I started a newsletter about four weeks ago and never officially introduced it in my blog. I left it as a side note on a post or two ago and put in in the About section as well. I’ve been screaming my lungs out on Instagram and force adding my friends and family to the mailing list, in the hope that I won’t be shouting into an empty space, like writing for this blog makes me feel sometimes.
I’ve been doing this for more than a couple of years now and it’s only recently that I’ve noticed engagement – actual engagement with what I share. I’ve had a reader invite me to visit her in Victoria BC (Hi Ruth!) and I had a fellow RCRC volunteer ask me about a recipe. I knew of her but never officially spent volunteering time with her or introduced myself until this summer. It’s nice when people other than your mother read and share what you put out into the world.
These recipes I write are mere tools and inspiration to get people cooking because it really is so easy. I’m not an expert but when I find an interesting flavour or technique, I like to share it. I believe we all know the best way to feed ourselves and even if that’s a bag of chips or a bucket of fried chicken, that’s a choice you get to make as an adult. Do it for you.

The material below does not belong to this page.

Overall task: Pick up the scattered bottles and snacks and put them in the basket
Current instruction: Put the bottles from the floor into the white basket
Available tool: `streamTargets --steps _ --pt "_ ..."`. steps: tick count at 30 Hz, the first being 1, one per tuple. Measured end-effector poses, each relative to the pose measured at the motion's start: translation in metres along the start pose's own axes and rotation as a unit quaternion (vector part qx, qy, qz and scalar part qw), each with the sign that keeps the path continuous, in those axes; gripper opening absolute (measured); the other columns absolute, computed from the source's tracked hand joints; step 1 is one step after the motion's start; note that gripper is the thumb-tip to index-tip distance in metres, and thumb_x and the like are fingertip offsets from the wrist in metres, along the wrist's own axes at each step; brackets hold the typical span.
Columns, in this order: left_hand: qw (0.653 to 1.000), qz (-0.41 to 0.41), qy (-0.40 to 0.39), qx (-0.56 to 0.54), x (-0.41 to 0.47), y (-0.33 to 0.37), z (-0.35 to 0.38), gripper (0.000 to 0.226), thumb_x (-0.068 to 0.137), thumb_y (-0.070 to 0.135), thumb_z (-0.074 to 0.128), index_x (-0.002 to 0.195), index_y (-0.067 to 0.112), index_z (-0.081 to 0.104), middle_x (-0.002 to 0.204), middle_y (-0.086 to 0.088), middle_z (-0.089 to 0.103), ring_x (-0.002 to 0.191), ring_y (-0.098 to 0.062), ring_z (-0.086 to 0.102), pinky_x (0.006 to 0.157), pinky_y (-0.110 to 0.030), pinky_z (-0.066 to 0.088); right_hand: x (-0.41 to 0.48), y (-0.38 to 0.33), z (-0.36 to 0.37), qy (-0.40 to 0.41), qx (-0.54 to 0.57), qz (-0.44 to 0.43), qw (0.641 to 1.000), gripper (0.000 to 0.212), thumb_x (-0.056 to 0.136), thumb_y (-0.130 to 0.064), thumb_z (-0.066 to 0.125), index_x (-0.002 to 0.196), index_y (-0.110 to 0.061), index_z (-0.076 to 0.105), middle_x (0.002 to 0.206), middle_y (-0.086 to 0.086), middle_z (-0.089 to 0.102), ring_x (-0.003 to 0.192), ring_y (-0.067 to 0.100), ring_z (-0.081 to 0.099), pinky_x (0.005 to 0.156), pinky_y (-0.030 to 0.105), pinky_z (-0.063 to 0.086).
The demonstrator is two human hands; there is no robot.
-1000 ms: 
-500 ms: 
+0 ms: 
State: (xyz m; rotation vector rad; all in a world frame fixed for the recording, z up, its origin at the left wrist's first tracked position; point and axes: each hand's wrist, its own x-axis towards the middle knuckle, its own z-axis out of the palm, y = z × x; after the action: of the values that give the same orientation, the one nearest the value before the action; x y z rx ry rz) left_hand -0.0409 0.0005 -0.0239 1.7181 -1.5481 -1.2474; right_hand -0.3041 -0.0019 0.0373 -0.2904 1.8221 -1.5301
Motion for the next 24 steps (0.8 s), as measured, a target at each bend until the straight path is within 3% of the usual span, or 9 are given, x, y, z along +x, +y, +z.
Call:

As for the photos, I have begun to draw out how I want my photos to look before I make them. Most of them don’t follow the sketch but I notice I feel a lot calmer when I have an outline to work with. My inner critic is a lot quieter when I have a draft and I can do what I need to without putting myself down. It’s also taken a lot of confidence to share my simple style of cooking and I’m finally comfortable with my ideas. While they are easy to execute, there is a complex personality to them (ME) and I’m better at owning that. That is probably what is shining through. Is it weird to be proud of myself?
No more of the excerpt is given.